“¡Hijo mío Absalón, hijo mío, hijo mío Absalón! ¡Quién me diera que muriera yo en lugar de ti, Absalón, hijo mío, hijo mío!” (2 Samuel 18:33).
Ignoramos si Absalón era salvo o no, pero los gemidos de su padre reflejan el dolor que muchos creyentes experimentan cuando muere algún pariente inconverso, por quien quizás oraron por muchos años. ¿Hay algún bálsamo en Galaad para tal ocasión? ¿Qué postura adopta la Escritura?
En primer lugar, no siempre podemos estar seguros si la persona en realidad murió sin Cristo. Hemos escuchado el testimonio de un hombre que fue arrojado por un caballo y que confió en Cristo: “entre el suelo y el estribo, misericordia buscó y misericordia encontró”. Otro hombre se cayó de la pasarela de un barco y antes de que su cuerpo tocara el agua, se convirtió. Si hubieran muerto en aquellos contratiempos, nadie hubiera sabido que murieron en la fe.
Creemos que es posible que una persona se salve estando en coma. Los médicos nos dicen que una persona en estado de coma a menudo puede escuchar y entender lo que se dice en la habitación, aunque no pueda hablar. Si se puede oír y entender, ¿qué impide que alguien reciba a Jesucristo por un acto concreto de fe?

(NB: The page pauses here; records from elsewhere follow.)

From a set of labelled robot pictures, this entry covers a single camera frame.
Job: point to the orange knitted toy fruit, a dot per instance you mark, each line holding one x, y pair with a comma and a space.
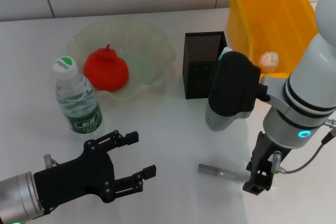
105, 69

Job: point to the green white utility knife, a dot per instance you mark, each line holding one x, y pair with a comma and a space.
227, 50

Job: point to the white paper ball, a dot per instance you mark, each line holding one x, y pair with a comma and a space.
269, 60

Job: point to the clear pen grey cap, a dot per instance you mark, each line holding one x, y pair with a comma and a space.
210, 169

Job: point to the right gripper silver plug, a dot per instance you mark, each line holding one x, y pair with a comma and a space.
277, 159

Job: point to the gripper silver plug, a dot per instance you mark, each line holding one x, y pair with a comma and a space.
48, 159
277, 159

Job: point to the water bottle green label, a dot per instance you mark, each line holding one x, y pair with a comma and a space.
84, 113

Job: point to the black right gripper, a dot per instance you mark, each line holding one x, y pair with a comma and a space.
266, 150

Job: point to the clear wavy fruit plate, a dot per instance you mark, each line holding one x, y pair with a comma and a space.
147, 51

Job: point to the yellow plastic storage bin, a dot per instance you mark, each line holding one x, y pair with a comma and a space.
275, 11

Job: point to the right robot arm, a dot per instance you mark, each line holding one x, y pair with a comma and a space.
309, 77

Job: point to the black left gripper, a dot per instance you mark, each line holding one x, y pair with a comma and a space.
73, 179

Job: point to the left gripper silver plug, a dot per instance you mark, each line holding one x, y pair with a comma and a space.
48, 159

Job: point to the black mesh pen holder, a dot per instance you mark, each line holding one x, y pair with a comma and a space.
197, 82

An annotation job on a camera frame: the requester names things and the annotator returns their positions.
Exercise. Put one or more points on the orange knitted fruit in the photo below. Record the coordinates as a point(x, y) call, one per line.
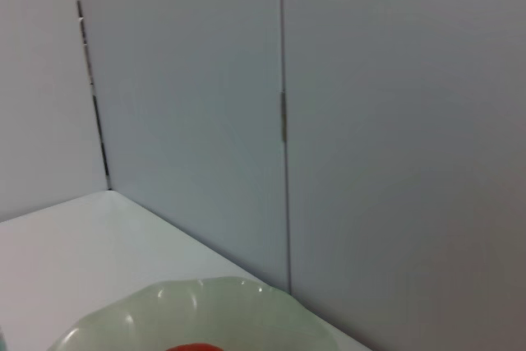
point(195, 347)

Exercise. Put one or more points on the pale green glass fruit plate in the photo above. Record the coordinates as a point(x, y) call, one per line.
point(230, 314)

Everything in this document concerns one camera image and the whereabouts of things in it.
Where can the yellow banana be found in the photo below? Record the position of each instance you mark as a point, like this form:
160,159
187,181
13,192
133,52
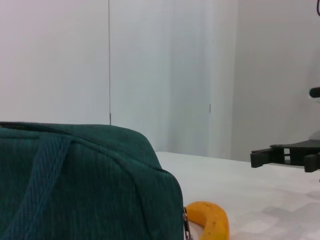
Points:
215,212

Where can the dark teal insulated lunch bag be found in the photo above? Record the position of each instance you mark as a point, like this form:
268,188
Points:
75,187

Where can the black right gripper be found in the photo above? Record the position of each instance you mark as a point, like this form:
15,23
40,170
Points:
297,152

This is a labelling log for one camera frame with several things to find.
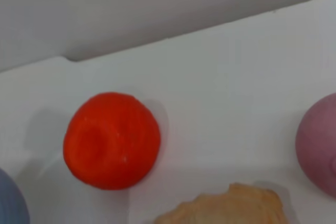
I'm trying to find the orange striped long bread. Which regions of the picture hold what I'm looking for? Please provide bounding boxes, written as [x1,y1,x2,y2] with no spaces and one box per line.
[153,181,290,224]

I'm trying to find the blue bowl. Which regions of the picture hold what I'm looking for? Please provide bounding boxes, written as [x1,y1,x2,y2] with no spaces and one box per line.
[0,167,30,224]

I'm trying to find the red pear toy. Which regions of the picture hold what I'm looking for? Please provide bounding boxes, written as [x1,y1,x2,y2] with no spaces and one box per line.
[62,91,162,191]

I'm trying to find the pink peach toy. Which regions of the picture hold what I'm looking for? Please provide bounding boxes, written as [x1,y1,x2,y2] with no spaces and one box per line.
[295,92,336,199]

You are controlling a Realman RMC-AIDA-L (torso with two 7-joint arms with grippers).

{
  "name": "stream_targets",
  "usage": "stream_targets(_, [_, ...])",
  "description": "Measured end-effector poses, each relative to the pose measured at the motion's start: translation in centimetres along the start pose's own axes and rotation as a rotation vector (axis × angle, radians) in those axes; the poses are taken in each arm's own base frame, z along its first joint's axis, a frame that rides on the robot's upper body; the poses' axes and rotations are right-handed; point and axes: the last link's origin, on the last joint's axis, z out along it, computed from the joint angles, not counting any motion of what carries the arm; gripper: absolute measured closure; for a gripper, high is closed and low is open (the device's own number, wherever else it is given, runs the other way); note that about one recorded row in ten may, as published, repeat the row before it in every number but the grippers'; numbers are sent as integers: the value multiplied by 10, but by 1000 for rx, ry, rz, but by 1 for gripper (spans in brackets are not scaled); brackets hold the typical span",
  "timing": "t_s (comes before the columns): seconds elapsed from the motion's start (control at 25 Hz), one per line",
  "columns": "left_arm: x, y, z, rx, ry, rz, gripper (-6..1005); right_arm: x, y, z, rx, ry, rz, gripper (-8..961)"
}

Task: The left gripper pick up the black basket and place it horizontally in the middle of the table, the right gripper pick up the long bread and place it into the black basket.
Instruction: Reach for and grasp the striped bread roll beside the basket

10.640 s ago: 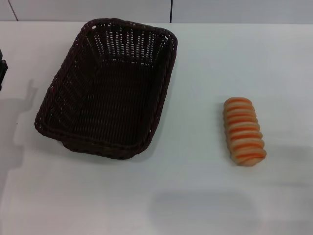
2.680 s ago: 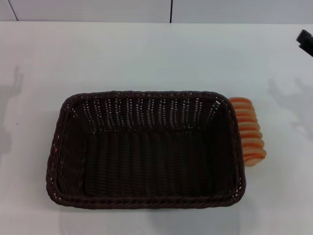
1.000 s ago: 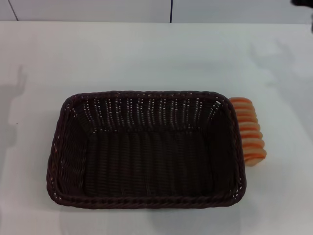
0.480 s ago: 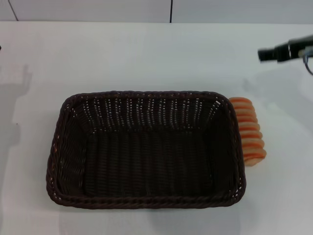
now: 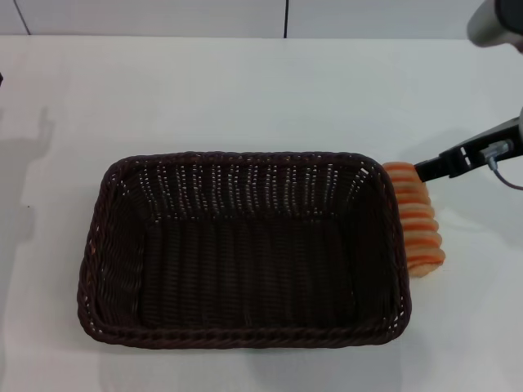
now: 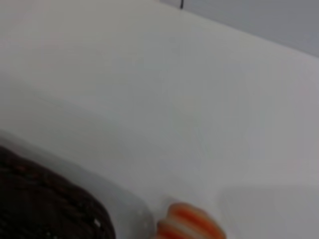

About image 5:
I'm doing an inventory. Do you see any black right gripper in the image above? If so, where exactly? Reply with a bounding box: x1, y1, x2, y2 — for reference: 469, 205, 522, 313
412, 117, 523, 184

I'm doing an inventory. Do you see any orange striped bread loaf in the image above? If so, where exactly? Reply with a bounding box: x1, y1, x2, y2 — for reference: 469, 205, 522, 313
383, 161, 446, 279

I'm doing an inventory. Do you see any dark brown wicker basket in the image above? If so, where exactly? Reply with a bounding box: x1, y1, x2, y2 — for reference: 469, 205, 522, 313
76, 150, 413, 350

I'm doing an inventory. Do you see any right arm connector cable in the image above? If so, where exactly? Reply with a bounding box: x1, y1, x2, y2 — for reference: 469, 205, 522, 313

Pero supongamos lo peor: que la persona muere sin ser salva. En ese caso, ¿cuál debe ser nuestra actitud? Debemos ponernos del lado de Dios contra nuestra propia carne y sangre. Si alguien muere en sus pecados no es la culpa o el error de Dios; porque a un coste excepcional, Dios ha provisto un medio por el que la gente puede ser salva de sus pecados. La salvación es don gratuito, totalmente aparte de cualquier idea de deuda o mérito. Si los hombres rechazan el don de la vida eterna, ¿qué más puede hacer Dios? Ciertamente no podrá poblar el cielo con los que no desean estar ahí; entonces dejaría de ser el cielo.
Si algunos de nuestros seres queridos entran en la eternidad sin esperanza, todo lo que podemos hacer es compartir el dolor y la congoja del Hijo de Dios, quien, llorando sobre Jerusalén, decía: “Cuántas veces quise… mas no quisiste”.
Sabemos que el Juez de toda la tierra hará lo que es justo (Gn. 18:25). Afirmamos su perfecta justicia cuando castiga a los que se pierden así como cuando salva a los pecadores que se arrepienten.